The single most important way in which productive capacity to meet human needs can be rapidly increased in a post-capitalist society is to convert that large chunk of existing productive capacity currently having nothing to do with directly meeting these needs and diverting enormous quantities of resources and labour away from those needs. This means progressively eliminating the enormous legacy of capitalism’s structural waste.

As a result a lot more in the way of socially useful output could be produced while, at the same time, the amount of resources needed overall or in the aggregate would decline significantly by comparison with what is required today. This will alleviate the unsustainable pressures currently being exerted on our global ecosystem.
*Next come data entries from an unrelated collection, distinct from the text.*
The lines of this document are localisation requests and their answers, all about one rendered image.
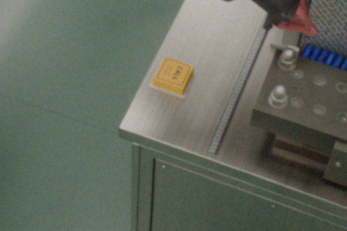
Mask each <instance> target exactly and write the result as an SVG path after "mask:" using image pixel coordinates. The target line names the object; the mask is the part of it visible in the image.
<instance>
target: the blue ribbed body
mask: <svg viewBox="0 0 347 231"><path fill-rule="evenodd" d="M302 57H304V58H307V57H308V59H311V60H315V59H316V61H318V62H320V63H322V62H323V64H327V65H330V63H331V66H332V67H335V68H338V69H342V70H347V58H346V60H345V56H344V55H342V54H341V55H339V57H337V54H336V53H335V52H332V53H331V54H330V55H329V51H328V50H325V51H323V52H322V49H321V48H320V47H317V48H316V49H315V51H314V46H312V45H309V46H308V47H307V48H305V50H304V53H303V54H302Z"/></svg>
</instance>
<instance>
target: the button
mask: <svg viewBox="0 0 347 231"><path fill-rule="evenodd" d="M193 73H194V66H193V65H191V64H187V63H183V62H180V61H179V60H176V59H173V58H170V57H167V56H164V58H163V60H162V62H161V64H160V66H159V68H158V70H157V72H156V74H155V76H154V78H153V86H156V87H159V88H161V89H165V90H169V91H171V92H175V93H177V94H180V95H183V94H184V93H185V90H186V88H187V86H188V84H189V82H190V80H191V77H192V75H193Z"/></svg>
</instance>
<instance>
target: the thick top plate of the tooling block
mask: <svg viewBox="0 0 347 231"><path fill-rule="evenodd" d="M282 53H283V51H281V50H277V49H276V51H275V54H274V56H273V59H272V61H271V64H270V67H269V69H268V72H267V74H266V75H265V78H264V81H263V83H262V85H261V88H260V91H259V93H258V97H257V99H256V101H255V104H254V106H253V110H252V116H251V119H250V126H253V127H255V128H257V129H260V130H264V131H267V132H269V133H273V134H277V135H279V136H282V137H285V138H286V139H290V140H292V141H296V142H300V143H302V144H305V145H308V146H311V147H313V148H316V149H320V150H323V151H325V152H329V153H331V154H332V150H333V147H334V145H335V141H336V140H339V141H340V142H344V143H347V71H345V70H342V69H338V68H335V67H332V66H329V65H327V64H323V63H320V62H318V61H314V60H311V59H307V58H304V57H301V56H297V60H296V67H295V68H294V69H293V70H291V71H284V70H282V69H281V68H279V67H278V65H277V62H278V59H279V57H280V55H281V54H282ZM277 85H283V86H285V88H286V89H287V96H288V102H287V105H286V106H285V107H284V108H273V107H272V106H271V105H270V104H269V101H268V99H269V97H270V94H271V91H273V89H274V88H275V87H276V86H277Z"/></svg>
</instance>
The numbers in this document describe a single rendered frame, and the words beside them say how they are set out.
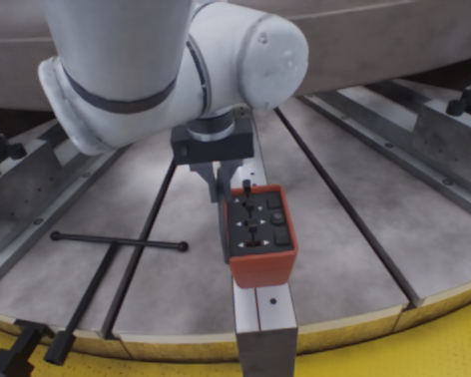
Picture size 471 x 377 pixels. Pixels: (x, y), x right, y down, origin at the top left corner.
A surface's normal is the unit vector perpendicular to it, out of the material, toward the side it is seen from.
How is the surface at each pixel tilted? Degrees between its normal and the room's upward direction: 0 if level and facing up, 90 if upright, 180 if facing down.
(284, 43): 84
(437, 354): 0
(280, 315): 0
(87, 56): 118
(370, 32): 90
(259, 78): 90
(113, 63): 126
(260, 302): 0
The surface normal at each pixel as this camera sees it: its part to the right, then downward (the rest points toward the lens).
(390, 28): 0.26, 0.62
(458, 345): -0.08, -0.75
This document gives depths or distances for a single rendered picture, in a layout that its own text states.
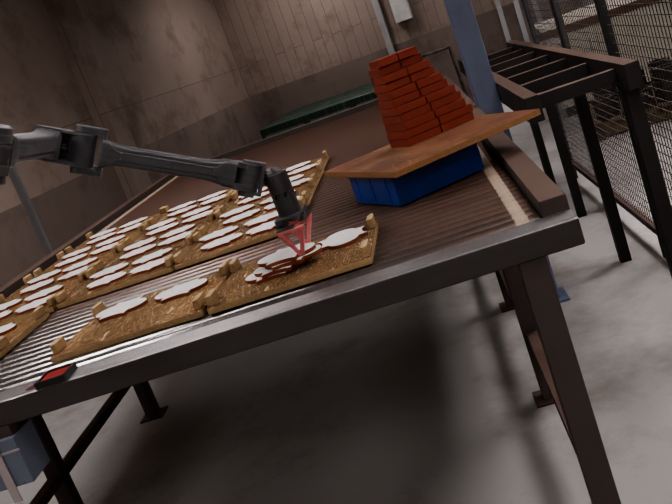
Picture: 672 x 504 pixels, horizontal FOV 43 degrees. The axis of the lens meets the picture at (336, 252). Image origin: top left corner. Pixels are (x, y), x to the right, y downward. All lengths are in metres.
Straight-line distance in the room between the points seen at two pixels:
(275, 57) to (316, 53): 0.57
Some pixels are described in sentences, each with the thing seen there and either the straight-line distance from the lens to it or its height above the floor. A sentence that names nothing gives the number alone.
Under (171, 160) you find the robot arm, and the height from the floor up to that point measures 1.29.
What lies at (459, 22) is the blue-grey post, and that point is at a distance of 3.70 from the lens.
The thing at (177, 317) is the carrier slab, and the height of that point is 0.94.
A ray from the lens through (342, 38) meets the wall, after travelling 11.67.
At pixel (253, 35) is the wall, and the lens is 11.93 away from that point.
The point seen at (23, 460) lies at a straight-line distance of 2.14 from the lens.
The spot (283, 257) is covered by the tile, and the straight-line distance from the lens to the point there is 2.05.
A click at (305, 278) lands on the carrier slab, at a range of 1.95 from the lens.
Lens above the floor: 1.41
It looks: 13 degrees down
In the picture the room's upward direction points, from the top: 20 degrees counter-clockwise
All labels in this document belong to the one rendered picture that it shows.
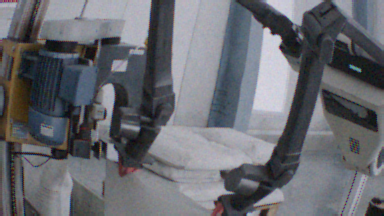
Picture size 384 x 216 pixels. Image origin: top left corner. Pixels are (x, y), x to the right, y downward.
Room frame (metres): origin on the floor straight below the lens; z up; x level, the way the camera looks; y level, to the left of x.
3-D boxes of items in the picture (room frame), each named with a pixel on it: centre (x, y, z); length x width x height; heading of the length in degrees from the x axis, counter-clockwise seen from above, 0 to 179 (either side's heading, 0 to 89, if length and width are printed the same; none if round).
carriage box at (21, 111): (1.90, 0.53, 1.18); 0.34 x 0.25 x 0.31; 134
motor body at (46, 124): (1.70, 0.38, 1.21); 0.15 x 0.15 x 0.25
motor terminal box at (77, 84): (1.67, 0.28, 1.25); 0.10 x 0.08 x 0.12; 159
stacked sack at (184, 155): (4.92, -0.12, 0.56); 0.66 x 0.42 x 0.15; 134
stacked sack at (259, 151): (5.52, -0.39, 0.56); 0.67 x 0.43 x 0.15; 44
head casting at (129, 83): (2.16, 0.30, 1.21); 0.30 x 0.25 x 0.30; 44
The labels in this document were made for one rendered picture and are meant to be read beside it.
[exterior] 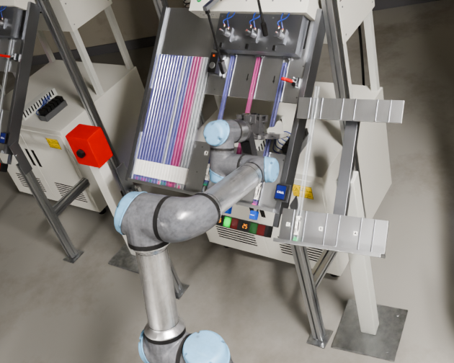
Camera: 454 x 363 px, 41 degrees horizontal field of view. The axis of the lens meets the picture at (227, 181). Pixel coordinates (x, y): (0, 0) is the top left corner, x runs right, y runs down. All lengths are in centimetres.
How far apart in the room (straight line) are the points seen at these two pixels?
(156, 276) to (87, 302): 151
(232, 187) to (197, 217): 18
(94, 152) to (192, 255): 75
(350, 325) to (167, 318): 110
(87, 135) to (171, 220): 131
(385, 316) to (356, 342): 17
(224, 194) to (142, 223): 23
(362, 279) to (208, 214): 95
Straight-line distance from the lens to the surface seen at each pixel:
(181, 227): 148
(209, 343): 168
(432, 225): 298
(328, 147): 247
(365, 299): 240
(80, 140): 273
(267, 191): 210
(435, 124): 361
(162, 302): 166
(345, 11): 235
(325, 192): 237
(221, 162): 183
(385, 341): 255
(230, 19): 227
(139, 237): 155
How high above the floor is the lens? 208
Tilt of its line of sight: 37 degrees down
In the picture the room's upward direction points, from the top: 17 degrees counter-clockwise
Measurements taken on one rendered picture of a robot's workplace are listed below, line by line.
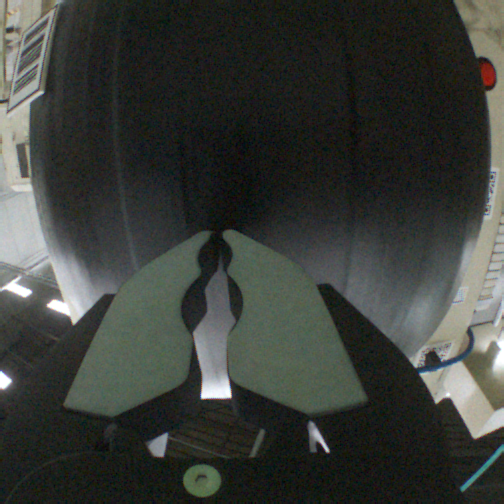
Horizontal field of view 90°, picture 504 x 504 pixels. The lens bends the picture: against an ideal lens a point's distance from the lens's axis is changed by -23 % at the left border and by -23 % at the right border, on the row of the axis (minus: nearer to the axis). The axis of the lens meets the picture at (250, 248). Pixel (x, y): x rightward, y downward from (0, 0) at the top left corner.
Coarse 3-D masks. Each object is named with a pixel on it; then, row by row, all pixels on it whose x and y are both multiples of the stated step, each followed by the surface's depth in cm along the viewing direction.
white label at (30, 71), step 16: (48, 16) 12; (32, 32) 12; (48, 32) 12; (32, 48) 12; (48, 48) 11; (16, 64) 13; (32, 64) 12; (48, 64) 12; (16, 80) 13; (32, 80) 12; (16, 96) 13; (32, 96) 12
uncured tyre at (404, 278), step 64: (64, 0) 12; (128, 0) 11; (192, 0) 11; (256, 0) 11; (320, 0) 11; (384, 0) 11; (448, 0) 12; (64, 64) 11; (128, 64) 11; (192, 64) 11; (256, 64) 11; (320, 64) 11; (384, 64) 11; (448, 64) 11; (64, 128) 12; (128, 128) 12; (192, 128) 12; (256, 128) 12; (320, 128) 12; (384, 128) 12; (448, 128) 12; (64, 192) 13; (128, 192) 13; (192, 192) 13; (256, 192) 13; (320, 192) 13; (384, 192) 13; (448, 192) 13; (64, 256) 15; (128, 256) 14; (320, 256) 14; (384, 256) 14; (448, 256) 15; (384, 320) 17
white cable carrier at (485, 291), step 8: (496, 240) 39; (496, 248) 40; (496, 256) 40; (496, 264) 41; (488, 272) 42; (496, 272) 42; (488, 280) 42; (496, 280) 42; (488, 288) 43; (480, 296) 44; (488, 296) 44; (488, 304) 44
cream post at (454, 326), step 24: (456, 0) 24; (480, 0) 23; (480, 24) 25; (480, 48) 26; (480, 240) 38; (480, 264) 40; (480, 288) 41; (456, 312) 43; (432, 336) 45; (456, 336) 45; (432, 384) 50
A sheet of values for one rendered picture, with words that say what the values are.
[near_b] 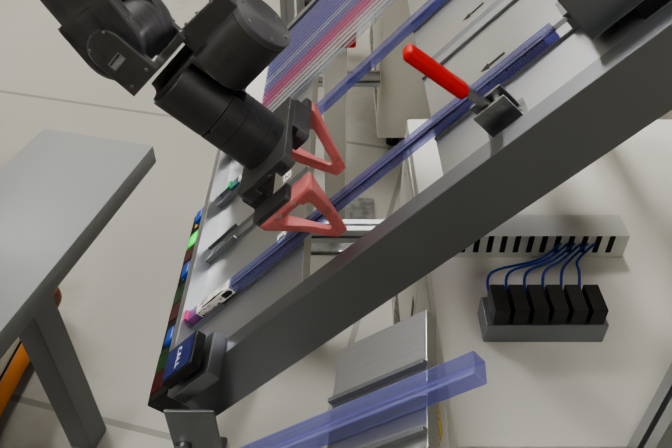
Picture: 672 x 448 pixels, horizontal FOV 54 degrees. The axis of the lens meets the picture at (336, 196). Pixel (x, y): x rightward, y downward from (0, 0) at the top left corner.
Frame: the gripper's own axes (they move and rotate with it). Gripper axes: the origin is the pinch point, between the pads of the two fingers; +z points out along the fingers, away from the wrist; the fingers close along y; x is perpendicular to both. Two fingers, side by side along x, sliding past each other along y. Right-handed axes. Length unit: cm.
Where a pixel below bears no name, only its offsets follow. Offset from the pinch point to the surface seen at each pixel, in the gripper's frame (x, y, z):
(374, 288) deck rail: -0.7, -10.3, 4.2
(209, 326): 22.3, -2.6, 1.2
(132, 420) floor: 98, 31, 29
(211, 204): 25.2, 20.1, -0.5
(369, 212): 59, 102, 69
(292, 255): 8.0, -1.6, 1.3
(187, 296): 25.2, 2.6, -0.8
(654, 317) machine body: -9, 9, 52
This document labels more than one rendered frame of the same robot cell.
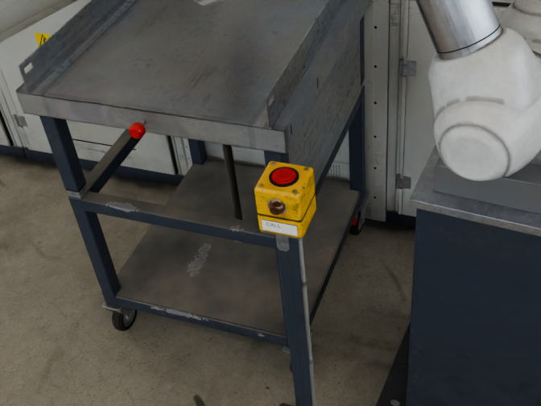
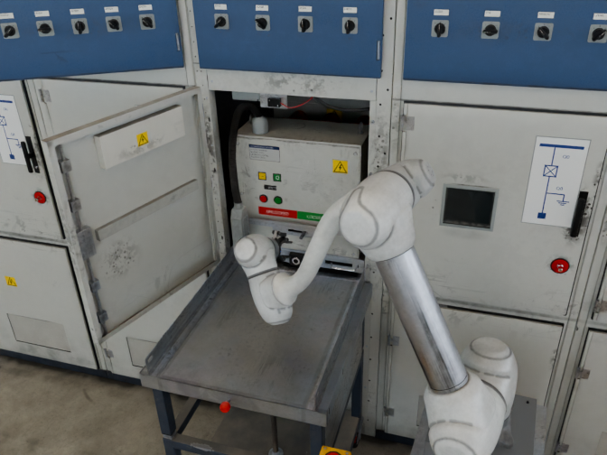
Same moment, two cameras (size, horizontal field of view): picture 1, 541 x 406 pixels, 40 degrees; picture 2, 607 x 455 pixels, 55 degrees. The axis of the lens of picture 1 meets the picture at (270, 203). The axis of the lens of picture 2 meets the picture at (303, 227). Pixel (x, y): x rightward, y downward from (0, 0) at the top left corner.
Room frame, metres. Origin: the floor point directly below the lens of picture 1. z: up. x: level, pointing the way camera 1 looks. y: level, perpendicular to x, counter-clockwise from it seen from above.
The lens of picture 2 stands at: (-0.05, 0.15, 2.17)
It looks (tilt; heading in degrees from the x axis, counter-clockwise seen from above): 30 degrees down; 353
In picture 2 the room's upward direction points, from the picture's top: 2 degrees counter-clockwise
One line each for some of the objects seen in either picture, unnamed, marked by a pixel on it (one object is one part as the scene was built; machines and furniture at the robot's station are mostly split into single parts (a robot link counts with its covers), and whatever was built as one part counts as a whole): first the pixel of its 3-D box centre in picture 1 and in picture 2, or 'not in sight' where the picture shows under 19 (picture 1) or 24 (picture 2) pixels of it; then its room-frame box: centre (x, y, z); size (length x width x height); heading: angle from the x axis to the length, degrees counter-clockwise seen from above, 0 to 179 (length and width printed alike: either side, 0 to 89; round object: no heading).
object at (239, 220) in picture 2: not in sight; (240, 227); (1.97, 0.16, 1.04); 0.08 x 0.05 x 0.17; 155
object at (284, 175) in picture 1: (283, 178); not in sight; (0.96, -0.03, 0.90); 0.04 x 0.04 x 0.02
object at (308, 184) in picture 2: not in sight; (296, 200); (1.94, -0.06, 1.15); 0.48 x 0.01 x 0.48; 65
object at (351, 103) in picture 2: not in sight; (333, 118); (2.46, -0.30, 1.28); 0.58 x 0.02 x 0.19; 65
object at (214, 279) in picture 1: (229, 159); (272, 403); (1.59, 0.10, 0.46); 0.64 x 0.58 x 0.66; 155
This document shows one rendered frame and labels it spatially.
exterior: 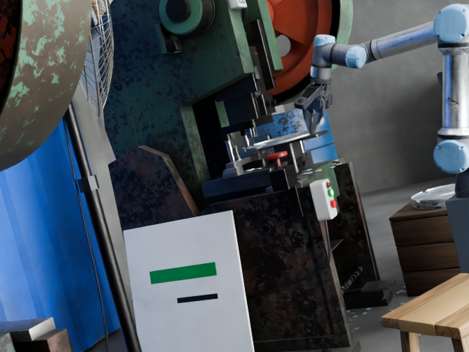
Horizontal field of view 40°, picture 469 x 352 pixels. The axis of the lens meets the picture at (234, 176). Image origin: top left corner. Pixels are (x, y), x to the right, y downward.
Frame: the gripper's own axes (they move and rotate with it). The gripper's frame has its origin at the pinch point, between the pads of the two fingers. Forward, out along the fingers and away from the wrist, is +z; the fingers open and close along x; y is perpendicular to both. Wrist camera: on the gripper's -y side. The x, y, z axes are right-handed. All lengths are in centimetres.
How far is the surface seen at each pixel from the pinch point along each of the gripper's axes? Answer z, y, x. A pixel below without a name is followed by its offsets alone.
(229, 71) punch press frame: -20.1, -19.9, 25.2
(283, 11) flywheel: -37, 35, 43
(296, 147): 8.6, 1.4, 6.6
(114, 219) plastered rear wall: 85, 12, 127
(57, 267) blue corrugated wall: 87, -40, 107
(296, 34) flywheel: -28, 36, 36
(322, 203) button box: 16.9, -20.8, -21.2
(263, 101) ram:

In post-capitalist society we will see a dramatic shrinkage in the extent of the social division of labour, with many of the socially useless jobs we are obliged to do today no longer being required. This will allow much more labour and resources to be redirected towards socially useful production. The resultant increase in socially useful output will have obvious implications for the question of any shortages.

Dealing with shortages
Given that some shortages are likely to remain in the beginning – even if to a steadily diminishing extent, how would we deal with these shortages under the very different set of circumstances of a post-capitalist society?

In considering what form of limitation on the consumption of some goods might be most appropriate in a post-capitalist society, the possibility, however remote, needs to be taken into account that it might lend itself to the re-emergence of some form of market exchange through the back door, as labour vouchers might. Any system that would need to be implemented in a post-capitalist society would need to be scaled down to only what it was absolutely necessary to limit. It would need to be, in other words, a limited, partial system, targeting only those goods that are clearly in short supply.

What kind of goods are we talking about whose consumption might require limitation in the early years of a post-capitalist society? These would be goods that figure rather low down in our hierarchy of production goals – most notably, inessential or luxury goods. The objective would be to strictly limit or restrict only those goods subject to shortage. This would minimise the adverse psychological, cultural, and administrative costs that any system of restricting consumption unavoidably entails.

Targeting only some goods is exactly what a system of labour vouchers disallows; by its very nature, it is a universalistic form of rationing. However, the need to restrict the consumption of some good arises only in the case where there is a shortage of the good in question. Consequently, a universal system of rationing, which is what a system of labour vouchers amounts to, would therefore seem to imply, on the face of it, a condition of generalised or widespread scarcity applicable to each and every good.

But how can this be reconciled with the claim that a communistic post-capitalist society is firmly predicated on the real prospect of material abundance? How can we even envisage that such a society might be possible if all around us we see, not the portents of post-scarcity, but a chronic and all-pervading shortage of everything?

While there might well be some shortages in the very early stages of a post-capitalist society, the idea that there will be shortages of everything – universal or generalised scarcity – is hardly credible. Even today under capitalism this is not the case, as for example in food production and housing.

For a system of ‘free distribution’ to come about, people need to be mature and adult enough to recognise what is and what is not possible. They also need to feel confident that, broadly speaking, all their reasonable requirements for food, shelter, clothing, medical attention and so on are capable of being satisfactorily met under this arrangement, allowing for the occasional shortage of some items.